◆ **What to produce**: Begin at the first line of the records below and, please, give each line again exactly until the line with "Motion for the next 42" is included.

◆ **Records shown**:
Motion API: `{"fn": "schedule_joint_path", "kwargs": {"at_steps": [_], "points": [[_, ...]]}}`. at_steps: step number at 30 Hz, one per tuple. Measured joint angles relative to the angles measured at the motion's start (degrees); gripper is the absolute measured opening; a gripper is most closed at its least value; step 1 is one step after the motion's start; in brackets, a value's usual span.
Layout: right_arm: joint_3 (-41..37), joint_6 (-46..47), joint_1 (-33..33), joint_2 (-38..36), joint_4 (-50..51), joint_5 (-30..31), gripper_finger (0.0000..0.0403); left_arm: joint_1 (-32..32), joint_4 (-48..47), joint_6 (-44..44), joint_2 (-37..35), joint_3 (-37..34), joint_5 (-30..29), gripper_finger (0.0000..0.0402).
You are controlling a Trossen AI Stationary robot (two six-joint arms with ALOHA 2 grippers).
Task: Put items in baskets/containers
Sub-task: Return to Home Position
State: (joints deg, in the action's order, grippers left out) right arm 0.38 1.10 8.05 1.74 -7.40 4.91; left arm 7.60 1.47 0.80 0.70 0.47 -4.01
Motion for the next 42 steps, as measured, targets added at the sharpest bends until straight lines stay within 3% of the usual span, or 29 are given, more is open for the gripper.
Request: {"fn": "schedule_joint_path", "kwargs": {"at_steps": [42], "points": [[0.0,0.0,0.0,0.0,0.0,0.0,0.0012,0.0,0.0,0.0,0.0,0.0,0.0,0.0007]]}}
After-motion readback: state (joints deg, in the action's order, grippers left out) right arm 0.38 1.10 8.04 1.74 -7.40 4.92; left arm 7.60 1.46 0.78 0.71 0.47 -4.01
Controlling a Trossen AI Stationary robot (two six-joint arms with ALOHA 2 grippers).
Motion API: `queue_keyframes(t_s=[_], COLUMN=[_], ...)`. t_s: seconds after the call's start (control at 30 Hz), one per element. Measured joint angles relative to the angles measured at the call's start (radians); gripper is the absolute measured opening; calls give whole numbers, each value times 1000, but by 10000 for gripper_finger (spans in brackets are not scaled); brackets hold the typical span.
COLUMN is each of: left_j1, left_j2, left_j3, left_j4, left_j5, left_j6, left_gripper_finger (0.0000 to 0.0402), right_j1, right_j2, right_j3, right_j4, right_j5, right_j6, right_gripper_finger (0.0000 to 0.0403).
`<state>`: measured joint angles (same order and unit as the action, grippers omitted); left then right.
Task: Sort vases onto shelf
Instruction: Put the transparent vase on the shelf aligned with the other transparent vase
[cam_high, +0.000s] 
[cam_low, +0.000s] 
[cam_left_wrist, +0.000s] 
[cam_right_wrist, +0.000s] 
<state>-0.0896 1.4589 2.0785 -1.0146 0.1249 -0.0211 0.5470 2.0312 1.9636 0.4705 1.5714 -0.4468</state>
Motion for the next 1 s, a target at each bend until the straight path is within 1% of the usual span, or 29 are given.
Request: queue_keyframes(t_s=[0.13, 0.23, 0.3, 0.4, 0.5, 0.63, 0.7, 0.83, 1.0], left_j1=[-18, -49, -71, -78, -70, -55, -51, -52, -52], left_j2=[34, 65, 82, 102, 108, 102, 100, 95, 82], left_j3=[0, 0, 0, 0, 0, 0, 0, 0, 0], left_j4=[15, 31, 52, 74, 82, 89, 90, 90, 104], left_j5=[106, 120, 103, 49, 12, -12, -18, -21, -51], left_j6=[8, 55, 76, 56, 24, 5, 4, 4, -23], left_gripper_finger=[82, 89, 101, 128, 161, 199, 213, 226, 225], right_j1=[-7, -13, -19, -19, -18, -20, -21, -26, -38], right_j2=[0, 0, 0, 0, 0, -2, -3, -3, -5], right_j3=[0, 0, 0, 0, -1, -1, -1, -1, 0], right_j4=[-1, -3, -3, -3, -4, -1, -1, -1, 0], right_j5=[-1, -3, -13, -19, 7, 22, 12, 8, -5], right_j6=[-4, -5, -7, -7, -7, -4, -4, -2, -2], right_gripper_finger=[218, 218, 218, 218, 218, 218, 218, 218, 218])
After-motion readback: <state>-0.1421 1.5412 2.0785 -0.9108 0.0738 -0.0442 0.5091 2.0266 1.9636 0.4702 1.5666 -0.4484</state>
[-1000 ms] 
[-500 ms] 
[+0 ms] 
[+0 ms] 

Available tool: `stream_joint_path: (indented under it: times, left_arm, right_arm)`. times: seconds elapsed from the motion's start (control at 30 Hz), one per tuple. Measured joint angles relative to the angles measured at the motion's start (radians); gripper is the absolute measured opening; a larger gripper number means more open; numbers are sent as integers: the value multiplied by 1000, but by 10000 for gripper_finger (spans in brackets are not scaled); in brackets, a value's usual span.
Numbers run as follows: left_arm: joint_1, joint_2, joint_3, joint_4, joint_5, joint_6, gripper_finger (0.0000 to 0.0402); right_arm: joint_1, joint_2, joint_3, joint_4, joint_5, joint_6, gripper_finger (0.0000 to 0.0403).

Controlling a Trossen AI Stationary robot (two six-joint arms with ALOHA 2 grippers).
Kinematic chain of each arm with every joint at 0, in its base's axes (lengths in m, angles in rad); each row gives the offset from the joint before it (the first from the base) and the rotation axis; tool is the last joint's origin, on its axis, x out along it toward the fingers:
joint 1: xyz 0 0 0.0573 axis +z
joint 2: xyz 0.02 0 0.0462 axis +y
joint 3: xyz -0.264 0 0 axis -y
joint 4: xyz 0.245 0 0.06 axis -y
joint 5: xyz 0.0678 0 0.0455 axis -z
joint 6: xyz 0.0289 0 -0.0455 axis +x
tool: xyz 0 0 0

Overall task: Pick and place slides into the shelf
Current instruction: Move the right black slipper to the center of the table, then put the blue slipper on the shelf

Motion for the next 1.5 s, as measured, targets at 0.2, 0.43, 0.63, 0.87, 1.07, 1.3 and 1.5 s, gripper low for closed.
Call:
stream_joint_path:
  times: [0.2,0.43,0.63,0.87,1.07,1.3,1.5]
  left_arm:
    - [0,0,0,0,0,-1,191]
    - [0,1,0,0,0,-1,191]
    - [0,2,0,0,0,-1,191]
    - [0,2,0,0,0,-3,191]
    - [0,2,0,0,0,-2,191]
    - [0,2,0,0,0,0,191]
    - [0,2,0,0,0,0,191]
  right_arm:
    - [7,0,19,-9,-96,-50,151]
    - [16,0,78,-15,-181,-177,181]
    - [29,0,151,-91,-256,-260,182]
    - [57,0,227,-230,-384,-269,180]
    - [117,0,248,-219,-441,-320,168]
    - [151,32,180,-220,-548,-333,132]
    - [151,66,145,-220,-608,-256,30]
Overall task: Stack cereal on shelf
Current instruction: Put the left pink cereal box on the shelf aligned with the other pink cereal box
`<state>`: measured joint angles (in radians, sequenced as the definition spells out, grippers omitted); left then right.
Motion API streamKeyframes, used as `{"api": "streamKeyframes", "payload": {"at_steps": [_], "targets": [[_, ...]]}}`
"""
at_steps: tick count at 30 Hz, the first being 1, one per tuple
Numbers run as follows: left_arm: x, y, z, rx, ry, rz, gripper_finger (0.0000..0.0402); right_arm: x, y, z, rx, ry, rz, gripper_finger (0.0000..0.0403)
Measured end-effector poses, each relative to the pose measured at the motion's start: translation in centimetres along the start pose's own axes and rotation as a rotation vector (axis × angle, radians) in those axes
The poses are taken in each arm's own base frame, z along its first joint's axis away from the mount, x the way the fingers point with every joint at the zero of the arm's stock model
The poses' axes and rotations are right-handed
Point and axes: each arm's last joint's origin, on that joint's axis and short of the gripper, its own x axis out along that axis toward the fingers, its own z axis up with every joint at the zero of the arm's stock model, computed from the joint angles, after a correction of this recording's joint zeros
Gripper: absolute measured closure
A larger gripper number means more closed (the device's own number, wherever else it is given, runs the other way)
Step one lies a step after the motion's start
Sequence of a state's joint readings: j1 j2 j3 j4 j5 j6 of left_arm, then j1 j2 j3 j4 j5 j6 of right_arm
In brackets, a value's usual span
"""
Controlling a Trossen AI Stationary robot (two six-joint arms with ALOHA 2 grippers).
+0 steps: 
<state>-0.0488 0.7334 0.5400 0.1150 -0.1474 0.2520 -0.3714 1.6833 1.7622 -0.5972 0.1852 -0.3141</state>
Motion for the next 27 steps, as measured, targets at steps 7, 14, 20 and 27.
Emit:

◆ **Task response**:
Motion API: `{"fn": "schedule_joint_path", "kwargs": {"at_steps": [_], "points": [[_, ...]]}}`. at_steps: step number at 30 Hz, one per tuple. Measured joint angles relative to the angles measured at the motion's start (degrees); gripper is the absolute measured opening; a gripper is most closed at its least value; step 1 is one step after the motion's start; in brackets, a value's usual span.
Layout: right_arm: joint_3 (-41..37), joint_6 (-46..47), joint_1 (-33..33), joint_2 (-38..36), joint_4 (-50..51), joint_5 (-30..31), gripper_finger (0.0000..0.0403); left_arm: joint_1 (-32..32), joint_4 (-48..47), joint_6 (-44..44), joint_2 (-37..35), joint_3 (-37..34), joint_5 (-30..29), gripper_finger (0.0000..0.0402).
You are controlling a Trossen AI Stationary robot (two six-joint arms with ALOHA 2 grippers).
Task: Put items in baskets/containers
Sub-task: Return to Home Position
State: (joints deg, in the action's order, grippers left out) right arm 0.38 1.10 8.05 1.74 -7.40 4.91; left arm 7.60 1.47 0.80 0.70 0.47 -4.01
Motion for the next 42 steps, as measured, targets added at the sharpest bends until straight lines stay within 3% of the usual span, or 29 are given, more is open for the gripper.

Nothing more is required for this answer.